The Sierra Club environmental lobby has condemned SUVs as significant contributors to global warming and slammed the growing trend toward pickup use for personal transportation. Pickups are “far more likely to haul lattés home from Starbucks than lumber from the yard,” the organization says on its website.
However, should GM make hybrid systems available across a wider range of its plus-size products, those segments could see “a similar level of stability” to the one they enjoy today.
The combined share of the light-vehicle market occupied by fullsize pickups and large SUVs has been declining from 2004’s 20% peak, according to Ward’s data. That’s when industry-wide U.S. sales totaled more than 3.3 million units – 870,000 SUVs and just under 2.5 million pickups.
For the first nine months of 2007, a period that saw the average national per-gallon price of gasoline hit a record $3.23 in May, large pickups and fullsize SUVs accounted for 16.9% of the total light-vehicle market. Through September, sales were on pace to reach 2.7 million units.
Meanwhile, there is room for optimism on the gas price front. Supply could get a boost from the more than 200 refineries under construction worldwide, according to Refinery Tracker, an industry newsletter.
But refinery activity is not always an indicator of what happens at the pumps, warns David Givens, publisher of Refinery Tracker.
“A lot has to happen in between,” he says, noting most of the refineries under construction are in Asia.
Adds Rayola Dougher, senior economic analyst with the American Petroleum Institute: “Some are saying the market is overpriced right now. (Pump prices) all depend, as it always does, on politics and the weather – things you can’t predict.”
Despite the volatility, consumer behavior has remained constant, the Washington-based oil lobby has observes.
“What we have seen is continued strong demand for gasoline and even greater demand for diesel fuel,” Dougher says.

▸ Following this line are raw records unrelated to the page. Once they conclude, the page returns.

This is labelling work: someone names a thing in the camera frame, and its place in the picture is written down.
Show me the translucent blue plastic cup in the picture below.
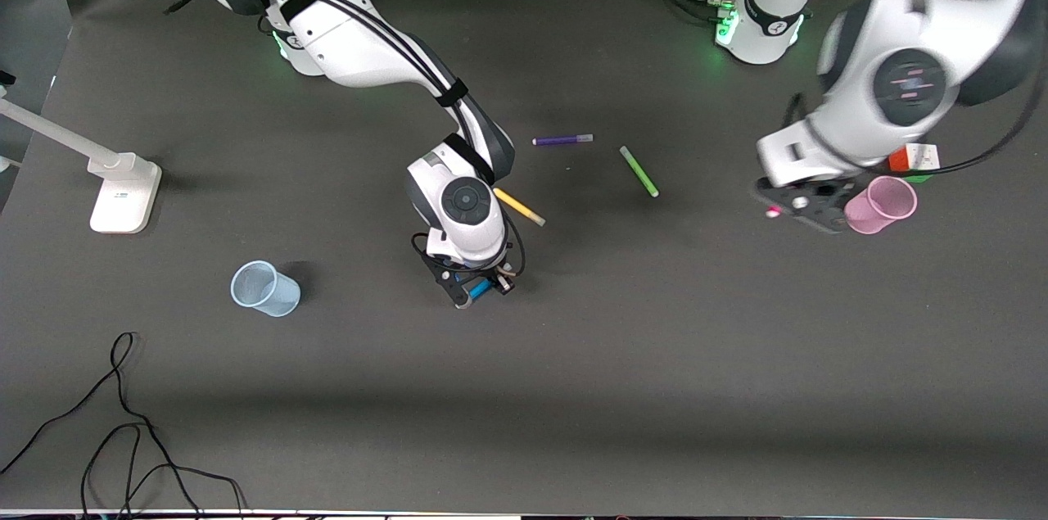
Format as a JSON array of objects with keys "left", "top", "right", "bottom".
[{"left": 230, "top": 260, "right": 301, "bottom": 318}]

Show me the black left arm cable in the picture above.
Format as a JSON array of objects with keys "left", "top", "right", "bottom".
[{"left": 786, "top": 53, "right": 1048, "bottom": 177}]

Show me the yellow marker pen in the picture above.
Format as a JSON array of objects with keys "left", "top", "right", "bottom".
[{"left": 492, "top": 188, "right": 546, "bottom": 227}]

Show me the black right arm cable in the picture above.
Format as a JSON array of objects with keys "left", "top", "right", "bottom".
[{"left": 168, "top": 0, "right": 526, "bottom": 279}]

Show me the loose black cable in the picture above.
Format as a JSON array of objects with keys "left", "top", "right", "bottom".
[{"left": 0, "top": 332, "right": 246, "bottom": 520}]

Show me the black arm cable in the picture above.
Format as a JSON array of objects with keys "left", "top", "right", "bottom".
[
  {"left": 168, "top": 0, "right": 526, "bottom": 279},
  {"left": 786, "top": 53, "right": 1048, "bottom": 177}
]

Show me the green marker pen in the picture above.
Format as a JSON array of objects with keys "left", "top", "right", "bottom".
[{"left": 619, "top": 146, "right": 660, "bottom": 198}]

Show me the white camera stand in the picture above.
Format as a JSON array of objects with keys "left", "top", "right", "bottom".
[{"left": 0, "top": 86, "right": 162, "bottom": 234}]

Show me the translucent pink plastic cup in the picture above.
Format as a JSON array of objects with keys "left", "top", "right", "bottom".
[{"left": 843, "top": 175, "right": 919, "bottom": 235}]

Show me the multicoloured puzzle cube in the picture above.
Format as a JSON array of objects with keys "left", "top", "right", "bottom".
[{"left": 888, "top": 143, "right": 940, "bottom": 183}]

GM has plans for a light-duty diesel pickup as early as 2009. A 6.2L OHC V-8 and another OHV V-8 also are in the works, both featuring direct injection.

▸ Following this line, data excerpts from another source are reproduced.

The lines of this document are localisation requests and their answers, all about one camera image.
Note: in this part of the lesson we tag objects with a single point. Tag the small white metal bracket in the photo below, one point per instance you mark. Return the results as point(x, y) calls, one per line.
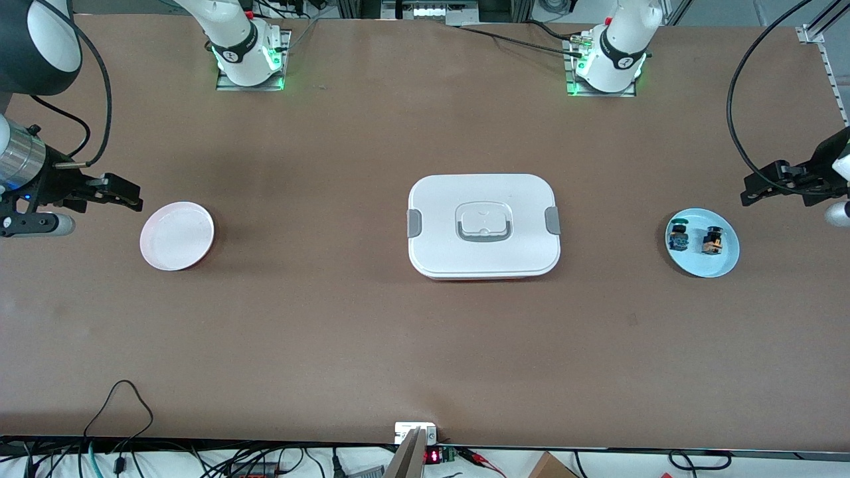
point(405, 430)

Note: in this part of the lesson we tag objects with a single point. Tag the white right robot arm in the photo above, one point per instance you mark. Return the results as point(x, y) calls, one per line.
point(242, 46)

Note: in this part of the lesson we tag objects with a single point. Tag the pink round plate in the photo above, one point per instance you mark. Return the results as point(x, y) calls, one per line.
point(176, 236)

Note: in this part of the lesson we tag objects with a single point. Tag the brown cardboard box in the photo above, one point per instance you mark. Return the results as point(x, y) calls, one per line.
point(551, 468)

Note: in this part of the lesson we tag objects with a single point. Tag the aluminium frame rail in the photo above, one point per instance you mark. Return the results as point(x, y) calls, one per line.
point(811, 33)

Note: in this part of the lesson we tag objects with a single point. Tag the grey power strip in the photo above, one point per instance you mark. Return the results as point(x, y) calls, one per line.
point(431, 11)

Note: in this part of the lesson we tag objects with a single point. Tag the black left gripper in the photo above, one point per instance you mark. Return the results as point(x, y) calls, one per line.
point(814, 176)

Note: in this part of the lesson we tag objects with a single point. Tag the light blue round plate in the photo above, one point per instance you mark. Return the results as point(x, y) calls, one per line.
point(720, 262)

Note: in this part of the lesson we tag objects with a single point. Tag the white lunch box grey clips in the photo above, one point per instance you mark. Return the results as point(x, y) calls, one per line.
point(485, 255)

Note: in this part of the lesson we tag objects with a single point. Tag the red digit display module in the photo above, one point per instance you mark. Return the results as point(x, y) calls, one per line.
point(433, 456)

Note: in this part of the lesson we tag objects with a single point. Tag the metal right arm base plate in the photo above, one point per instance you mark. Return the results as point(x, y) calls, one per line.
point(222, 84)

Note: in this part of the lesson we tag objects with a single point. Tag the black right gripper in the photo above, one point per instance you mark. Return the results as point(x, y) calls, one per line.
point(54, 185)

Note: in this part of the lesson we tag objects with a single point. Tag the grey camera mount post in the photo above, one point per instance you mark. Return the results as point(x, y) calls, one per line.
point(408, 461)

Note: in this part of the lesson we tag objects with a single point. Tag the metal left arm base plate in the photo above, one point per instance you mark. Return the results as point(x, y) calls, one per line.
point(624, 94)

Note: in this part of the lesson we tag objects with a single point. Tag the orange push-button switch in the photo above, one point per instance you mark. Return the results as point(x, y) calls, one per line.
point(712, 241)

This is confirmed by another UAW document that says Delphi Corp., GM’s former captive supplier, is building components for them.
Regardless, consumers seem resigned to rising gasoline prices, which bodes well for GM’s larger vehicles.
“Consumers continue to use their cars,” Dougher says. “When we had prices this high 25 years ago or so, consumers thought it would go much higher. This time around, consumers really think it’s going to moderate around $3.00 and we’ve all, kind of, become accustomed to that.”
Even better, from GM’s perspective, is a recent Energy Information Admin. report that suggests gas prices could moderate, long term. The report, released in the spring, says crude oil prices could fall to $49 per barrel by 2014.
Currently, the cost is hovering near $80.